What to do: Produce as output only the lines below starting at the line with "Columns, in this" and continuing through the line with "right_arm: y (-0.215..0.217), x", each one exactly as written.

————————

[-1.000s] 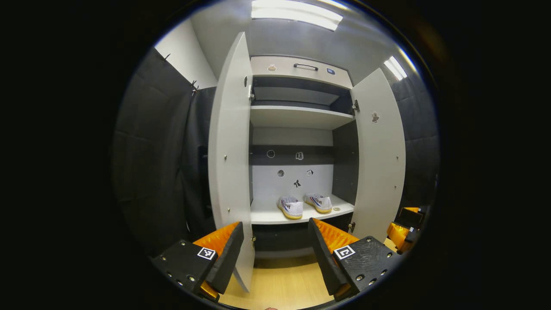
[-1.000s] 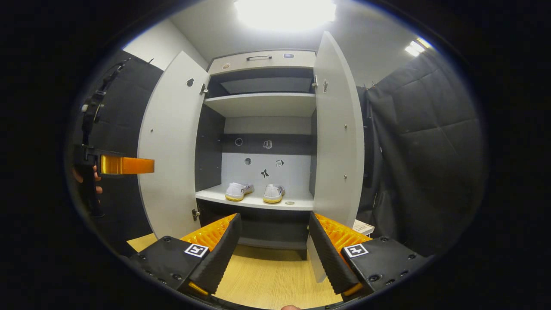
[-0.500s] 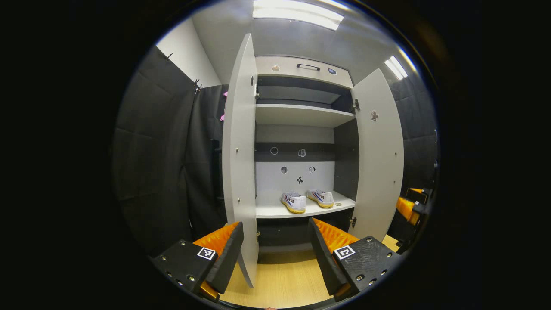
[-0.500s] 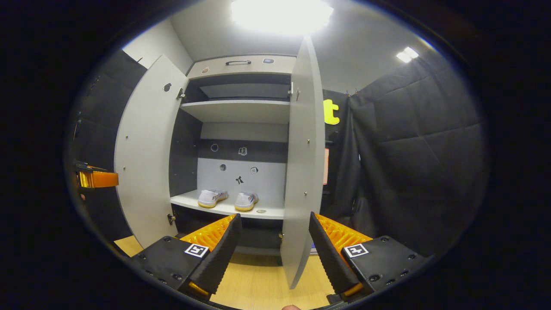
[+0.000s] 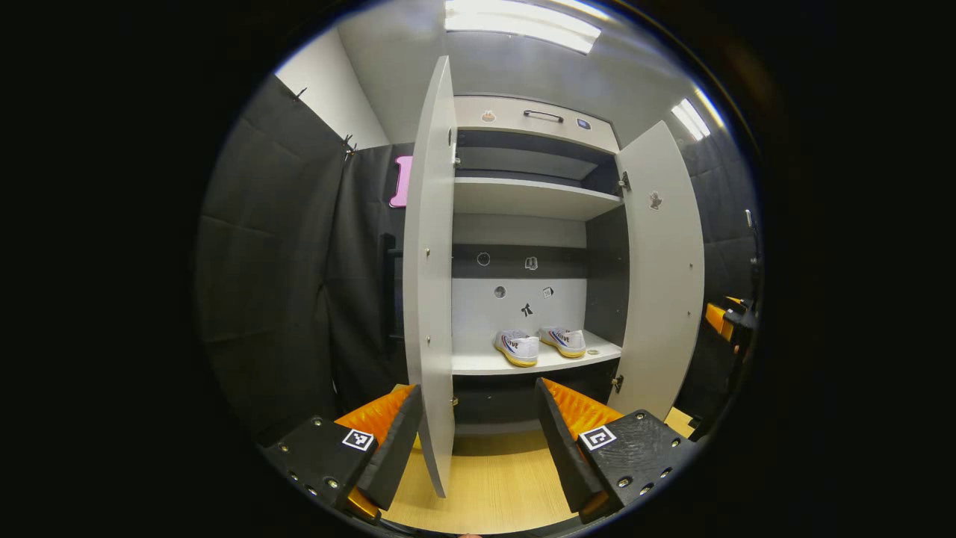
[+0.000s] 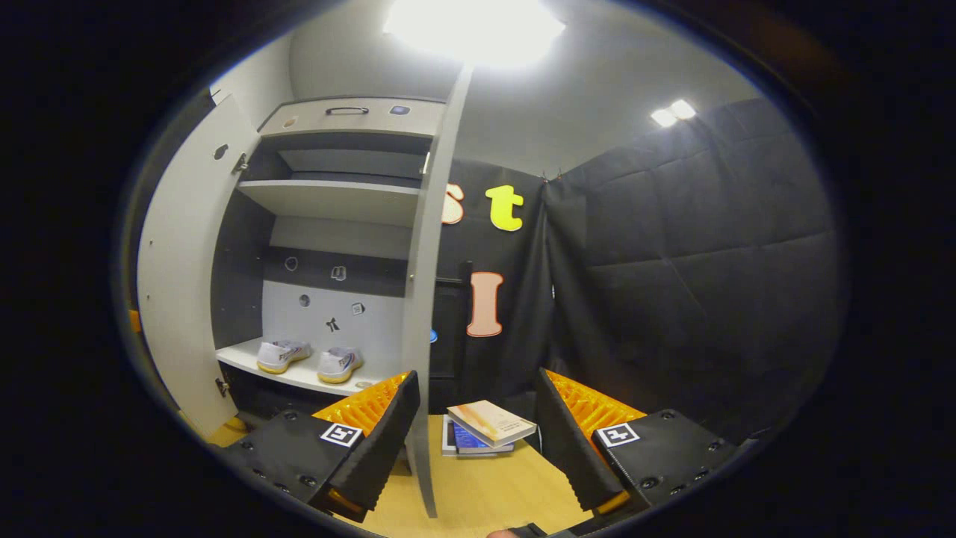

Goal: Grab one shoe with the right hand and put it into the shoe cabinet, grab the other shoe with the left hand and put it into the shoe cabinet; then close the right door with the right hand and the left door with the left hand.

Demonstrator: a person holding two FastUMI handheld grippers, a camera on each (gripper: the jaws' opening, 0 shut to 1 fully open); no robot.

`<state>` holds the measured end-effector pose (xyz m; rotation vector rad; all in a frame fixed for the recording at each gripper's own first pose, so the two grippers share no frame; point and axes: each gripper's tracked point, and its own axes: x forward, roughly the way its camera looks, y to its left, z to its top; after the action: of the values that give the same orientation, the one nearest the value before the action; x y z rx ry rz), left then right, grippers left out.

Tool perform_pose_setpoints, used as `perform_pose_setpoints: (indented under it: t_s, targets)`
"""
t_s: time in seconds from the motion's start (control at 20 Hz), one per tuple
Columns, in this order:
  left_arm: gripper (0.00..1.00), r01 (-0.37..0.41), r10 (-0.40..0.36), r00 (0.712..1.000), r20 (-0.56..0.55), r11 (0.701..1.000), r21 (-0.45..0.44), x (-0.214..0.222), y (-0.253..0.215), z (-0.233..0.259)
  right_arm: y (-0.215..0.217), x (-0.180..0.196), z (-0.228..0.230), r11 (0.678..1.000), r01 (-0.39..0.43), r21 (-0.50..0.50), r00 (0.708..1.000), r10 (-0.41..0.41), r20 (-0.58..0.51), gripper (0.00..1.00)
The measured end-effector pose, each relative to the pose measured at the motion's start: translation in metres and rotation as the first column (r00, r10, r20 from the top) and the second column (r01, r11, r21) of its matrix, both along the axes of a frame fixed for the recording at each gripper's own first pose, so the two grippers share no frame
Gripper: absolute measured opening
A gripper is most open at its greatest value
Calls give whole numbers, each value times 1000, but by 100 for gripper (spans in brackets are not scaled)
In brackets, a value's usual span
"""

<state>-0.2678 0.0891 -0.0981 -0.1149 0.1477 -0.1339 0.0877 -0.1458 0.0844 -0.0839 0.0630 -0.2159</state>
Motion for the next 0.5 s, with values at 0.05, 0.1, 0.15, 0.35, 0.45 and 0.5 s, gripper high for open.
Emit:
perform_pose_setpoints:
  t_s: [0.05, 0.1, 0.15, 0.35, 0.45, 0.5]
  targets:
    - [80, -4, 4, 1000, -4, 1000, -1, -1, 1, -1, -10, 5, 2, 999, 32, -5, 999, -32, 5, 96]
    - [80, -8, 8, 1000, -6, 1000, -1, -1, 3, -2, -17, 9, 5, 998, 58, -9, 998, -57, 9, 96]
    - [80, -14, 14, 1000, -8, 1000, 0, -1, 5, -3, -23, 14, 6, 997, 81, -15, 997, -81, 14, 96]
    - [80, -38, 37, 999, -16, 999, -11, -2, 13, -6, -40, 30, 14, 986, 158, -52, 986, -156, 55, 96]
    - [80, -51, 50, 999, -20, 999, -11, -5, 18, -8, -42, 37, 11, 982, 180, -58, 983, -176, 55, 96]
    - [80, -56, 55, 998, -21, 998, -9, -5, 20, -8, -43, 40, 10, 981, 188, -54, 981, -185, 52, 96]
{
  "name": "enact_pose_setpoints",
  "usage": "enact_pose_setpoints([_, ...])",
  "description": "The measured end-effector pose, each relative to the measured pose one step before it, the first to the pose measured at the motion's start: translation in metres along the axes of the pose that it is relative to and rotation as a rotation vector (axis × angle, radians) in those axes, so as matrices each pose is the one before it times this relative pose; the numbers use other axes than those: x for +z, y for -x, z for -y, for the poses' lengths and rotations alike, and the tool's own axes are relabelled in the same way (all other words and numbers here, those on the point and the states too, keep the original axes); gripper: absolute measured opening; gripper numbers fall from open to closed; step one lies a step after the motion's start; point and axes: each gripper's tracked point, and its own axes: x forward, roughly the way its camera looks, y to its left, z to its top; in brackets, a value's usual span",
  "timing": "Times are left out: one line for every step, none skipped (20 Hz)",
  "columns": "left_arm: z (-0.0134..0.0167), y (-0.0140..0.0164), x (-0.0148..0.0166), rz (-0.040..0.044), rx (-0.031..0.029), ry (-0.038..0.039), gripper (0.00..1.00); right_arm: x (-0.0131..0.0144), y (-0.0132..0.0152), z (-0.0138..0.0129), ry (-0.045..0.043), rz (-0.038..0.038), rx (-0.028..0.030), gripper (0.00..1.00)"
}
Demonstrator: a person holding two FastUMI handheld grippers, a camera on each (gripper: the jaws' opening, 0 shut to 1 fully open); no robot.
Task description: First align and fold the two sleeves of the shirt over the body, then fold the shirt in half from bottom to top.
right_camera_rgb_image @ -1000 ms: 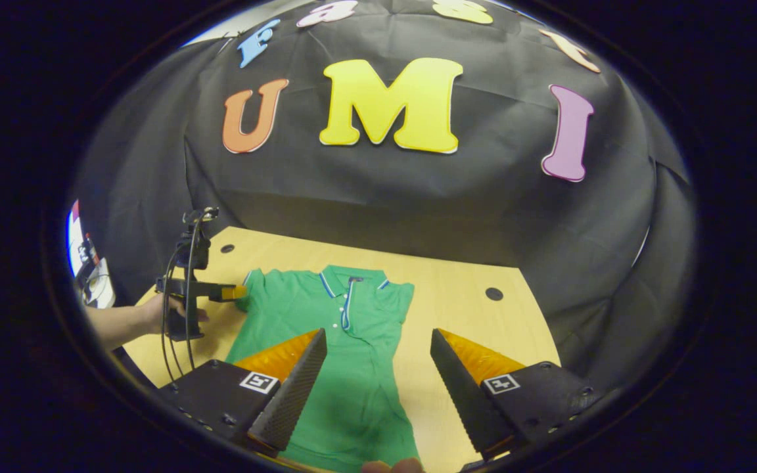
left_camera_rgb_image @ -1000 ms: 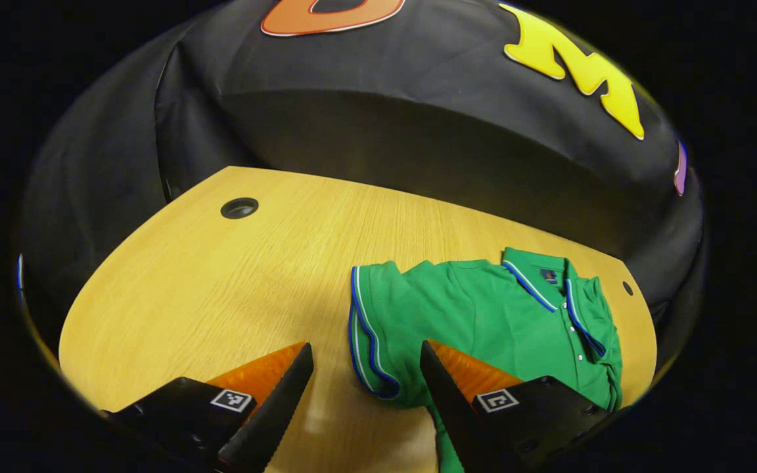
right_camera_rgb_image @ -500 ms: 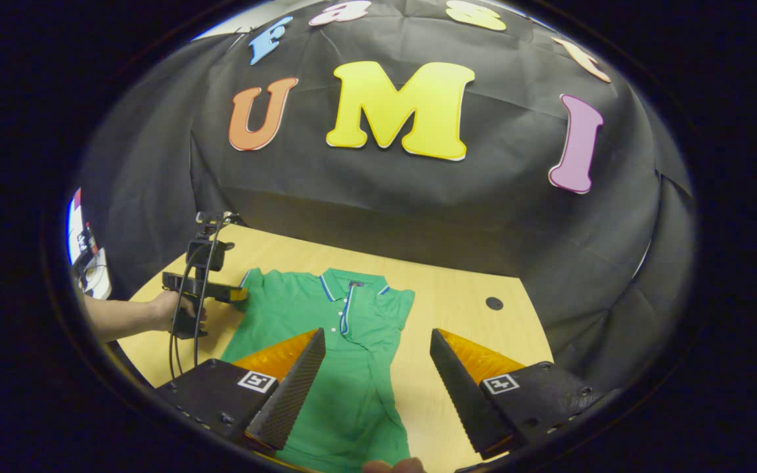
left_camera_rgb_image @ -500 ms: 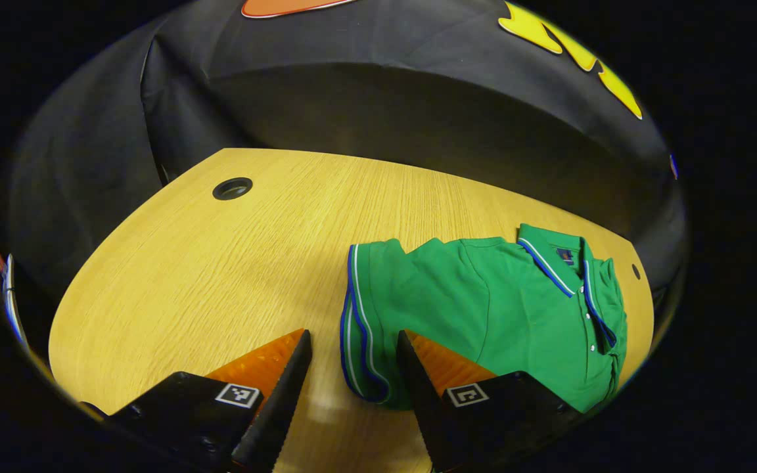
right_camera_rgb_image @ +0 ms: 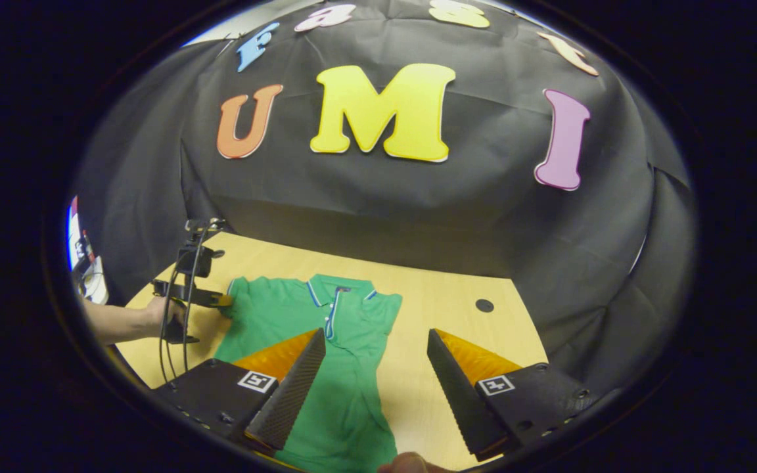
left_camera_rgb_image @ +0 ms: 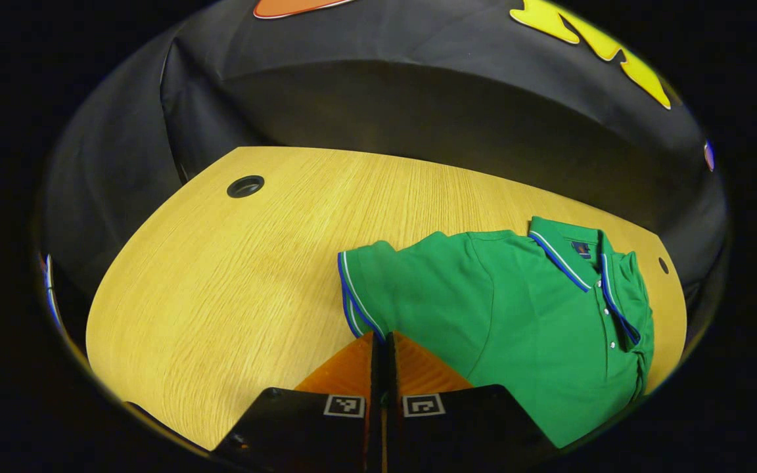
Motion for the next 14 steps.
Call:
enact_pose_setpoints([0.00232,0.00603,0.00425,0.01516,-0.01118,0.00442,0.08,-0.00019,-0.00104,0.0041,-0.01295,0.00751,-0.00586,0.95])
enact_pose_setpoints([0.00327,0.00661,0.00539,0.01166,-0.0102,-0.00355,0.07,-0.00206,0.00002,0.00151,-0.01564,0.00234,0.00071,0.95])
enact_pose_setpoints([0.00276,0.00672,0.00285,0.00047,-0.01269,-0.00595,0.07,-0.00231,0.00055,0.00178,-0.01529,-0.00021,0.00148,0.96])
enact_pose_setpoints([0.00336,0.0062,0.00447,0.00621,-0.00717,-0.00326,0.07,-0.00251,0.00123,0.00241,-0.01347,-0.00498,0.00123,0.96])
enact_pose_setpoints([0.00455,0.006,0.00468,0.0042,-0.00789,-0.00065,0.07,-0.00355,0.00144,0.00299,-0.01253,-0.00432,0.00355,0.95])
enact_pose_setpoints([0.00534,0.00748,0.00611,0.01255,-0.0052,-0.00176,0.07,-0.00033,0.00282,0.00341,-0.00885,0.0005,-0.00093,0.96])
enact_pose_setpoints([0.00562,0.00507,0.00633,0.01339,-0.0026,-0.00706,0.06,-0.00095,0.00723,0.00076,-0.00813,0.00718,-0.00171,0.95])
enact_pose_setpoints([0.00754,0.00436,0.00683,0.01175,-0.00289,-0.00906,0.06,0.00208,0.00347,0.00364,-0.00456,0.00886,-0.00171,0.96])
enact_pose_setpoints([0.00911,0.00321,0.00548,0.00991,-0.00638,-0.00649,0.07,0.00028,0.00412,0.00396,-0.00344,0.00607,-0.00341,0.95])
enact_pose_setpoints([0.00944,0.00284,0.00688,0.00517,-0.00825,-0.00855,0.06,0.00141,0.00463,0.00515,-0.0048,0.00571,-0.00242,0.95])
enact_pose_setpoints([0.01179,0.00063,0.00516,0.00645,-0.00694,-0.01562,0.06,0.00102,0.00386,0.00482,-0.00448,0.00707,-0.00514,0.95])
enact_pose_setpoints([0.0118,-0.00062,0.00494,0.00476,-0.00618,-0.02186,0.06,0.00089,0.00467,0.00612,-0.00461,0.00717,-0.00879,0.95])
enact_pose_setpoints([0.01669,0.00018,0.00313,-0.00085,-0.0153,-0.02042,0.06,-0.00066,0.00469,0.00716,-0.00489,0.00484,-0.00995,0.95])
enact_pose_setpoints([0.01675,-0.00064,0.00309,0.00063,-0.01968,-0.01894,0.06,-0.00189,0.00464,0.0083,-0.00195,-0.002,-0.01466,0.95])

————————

Answer area:
Columns, in this order:
  left_arm: gripper (0.00..1.00), r01 (-0.37..0.41), r10 (-0.40..0.36), r00 (0.712..1.000), r20 (-0.56..0.55), r11 (0.701..1.000), r21 (-0.45..0.44), x (-0.214..0.222), y (-0.253..0.215), z (-0.233..0.259)
  right_arm: y (-0.215..0.217), x (-0.180..0.196), z (-0.228..0.230), r11 (0.678..1.000), r01 (-0.39..0.43), r21 (-0.50..0.50), r00 (0.708..1.000), r10 (-0.41..0.41), r20 (-0.58..0.51), gripper (0.00..1.00)

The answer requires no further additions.